W środę trenował już rekonwalescent Artur Rudko. Do zajęć powrócił nieobecny w niedzielę Pedro Rebocho (infekcja) oraz Filip Dagerstal (uraz kostki). Świetną wiadomością jest powrót do normalnych treningów Antonio Milicia, który jutro może zagrać nawet od początku. W środę od 11:00 z całym zespołem nie ćwiczył Lubomir Satka, który na boisku treningowym pojawił się 20 minut później rozpoczynając lekki trening. Słowak do zajęć z pełnym obciążeniem ma wrócić w ciągu paru dni.

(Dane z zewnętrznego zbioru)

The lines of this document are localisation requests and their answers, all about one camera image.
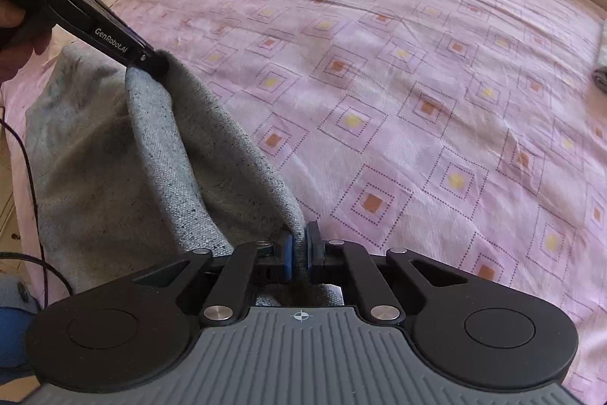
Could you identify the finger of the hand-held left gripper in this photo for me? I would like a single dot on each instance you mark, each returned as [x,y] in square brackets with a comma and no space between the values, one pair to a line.
[95,6]
[111,40]

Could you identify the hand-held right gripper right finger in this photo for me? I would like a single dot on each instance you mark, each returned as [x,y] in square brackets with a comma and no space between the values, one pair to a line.
[310,253]

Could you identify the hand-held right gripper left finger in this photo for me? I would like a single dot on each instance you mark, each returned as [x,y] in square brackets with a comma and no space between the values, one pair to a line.
[287,258]

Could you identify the grey speckled pants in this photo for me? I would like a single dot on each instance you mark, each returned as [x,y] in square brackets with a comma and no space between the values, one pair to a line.
[142,177]

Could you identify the folded grey pants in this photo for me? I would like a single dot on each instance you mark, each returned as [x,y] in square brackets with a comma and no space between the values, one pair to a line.
[601,75]

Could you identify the person's left hand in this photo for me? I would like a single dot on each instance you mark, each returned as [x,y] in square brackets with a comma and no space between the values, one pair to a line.
[19,54]

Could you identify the pink patterned bed sheet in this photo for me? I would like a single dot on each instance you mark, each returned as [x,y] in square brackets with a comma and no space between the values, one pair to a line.
[379,101]

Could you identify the blue cloth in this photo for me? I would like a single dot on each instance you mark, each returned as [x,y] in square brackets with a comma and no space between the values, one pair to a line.
[14,329]

Na ostatnim treningu przed rewanżem z Vikingurem Reykjavik wciąż nie było Adriela Ba Loua. Iworyjczyk jest nieobecny już od miesiąca, ma problem z plecami. Jednocześnie w czasie zajęć niebiesko-białych na stadionie trwały ostatnie prace związane z przygotowaniem murawy. O godzinie 19:00 na głównej płycie stadionu przy Bułgarskiej będą ćwiczyć Islandczycy dla których aura panująca w Polsce jest czymś zupełnie nowym.

Czwartkowy rewanż Lecha Poznań z Vikingurem Reykjavik rozpocznie się o godzinie 20:30. Z tradycyjnym przedmeczowym i meczowym raportem na żywo prosto z Bułgarskiej ruszamy na KKSLECH.com o 19:00.

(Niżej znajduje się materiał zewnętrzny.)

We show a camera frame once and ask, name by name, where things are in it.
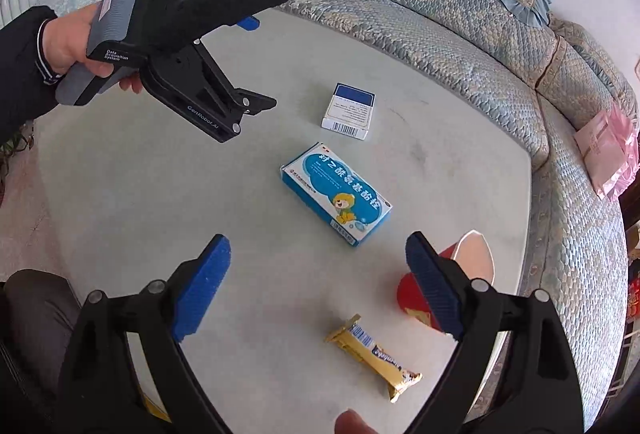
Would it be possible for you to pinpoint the red paper cup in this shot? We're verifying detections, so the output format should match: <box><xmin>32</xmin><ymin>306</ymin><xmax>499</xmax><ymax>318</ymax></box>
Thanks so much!
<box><xmin>394</xmin><ymin>228</ymin><xmax>496</xmax><ymax>331</ymax></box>

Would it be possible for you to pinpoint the quilted blue sofa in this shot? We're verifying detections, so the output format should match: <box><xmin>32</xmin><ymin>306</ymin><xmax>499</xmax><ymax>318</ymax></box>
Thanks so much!
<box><xmin>0</xmin><ymin>0</ymin><xmax>640</xmax><ymax>431</ymax></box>

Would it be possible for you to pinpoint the person's left forearm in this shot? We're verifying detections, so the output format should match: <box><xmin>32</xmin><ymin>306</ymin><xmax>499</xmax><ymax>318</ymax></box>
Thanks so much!
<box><xmin>0</xmin><ymin>5</ymin><xmax>64</xmax><ymax>133</ymax></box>

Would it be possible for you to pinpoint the person's grey trouser leg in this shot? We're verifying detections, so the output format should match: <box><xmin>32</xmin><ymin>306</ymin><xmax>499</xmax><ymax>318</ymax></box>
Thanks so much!
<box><xmin>0</xmin><ymin>268</ymin><xmax>84</xmax><ymax>416</ymax></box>

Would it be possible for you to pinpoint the person's right hand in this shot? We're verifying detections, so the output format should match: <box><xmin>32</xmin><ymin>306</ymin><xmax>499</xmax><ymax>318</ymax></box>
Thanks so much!
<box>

Ostatni trening przed rewanżem z Vikingurem, ostatnie przygotowania (10.08.2022)

> Śmietnik Kibica – (komentuj nie na temat) <





4 komentarze

  1. Sapuaro pisze:

    Super że są konkrety jeśli chodzi o kontuzjowanych zawodników, choć brakuje info jak wygląda sytuacja Salamona – trwa to wszystko zdecydowanie za długo.

  2. Kosi pisze:

    Czyli mamy Lecha prawie w komplecie. Brakuje jednego skrzydlowego, ktory i tak niewiele pokazuje, poza dynamika nic nie ma. Panie Brom, pora na dwie wygrane albo wylot z klubu.

  3. Rahu pisze:

    Na mecz w którym trzeba atakować wracają stoperzy. Dobrze, jednak według mnie to nie będzie mieć znaczenia. Trzeba atakować a na skrzydle jest Skóraś, w ataku Ishak i nie ma nawet kogo wprowadzić z ławki.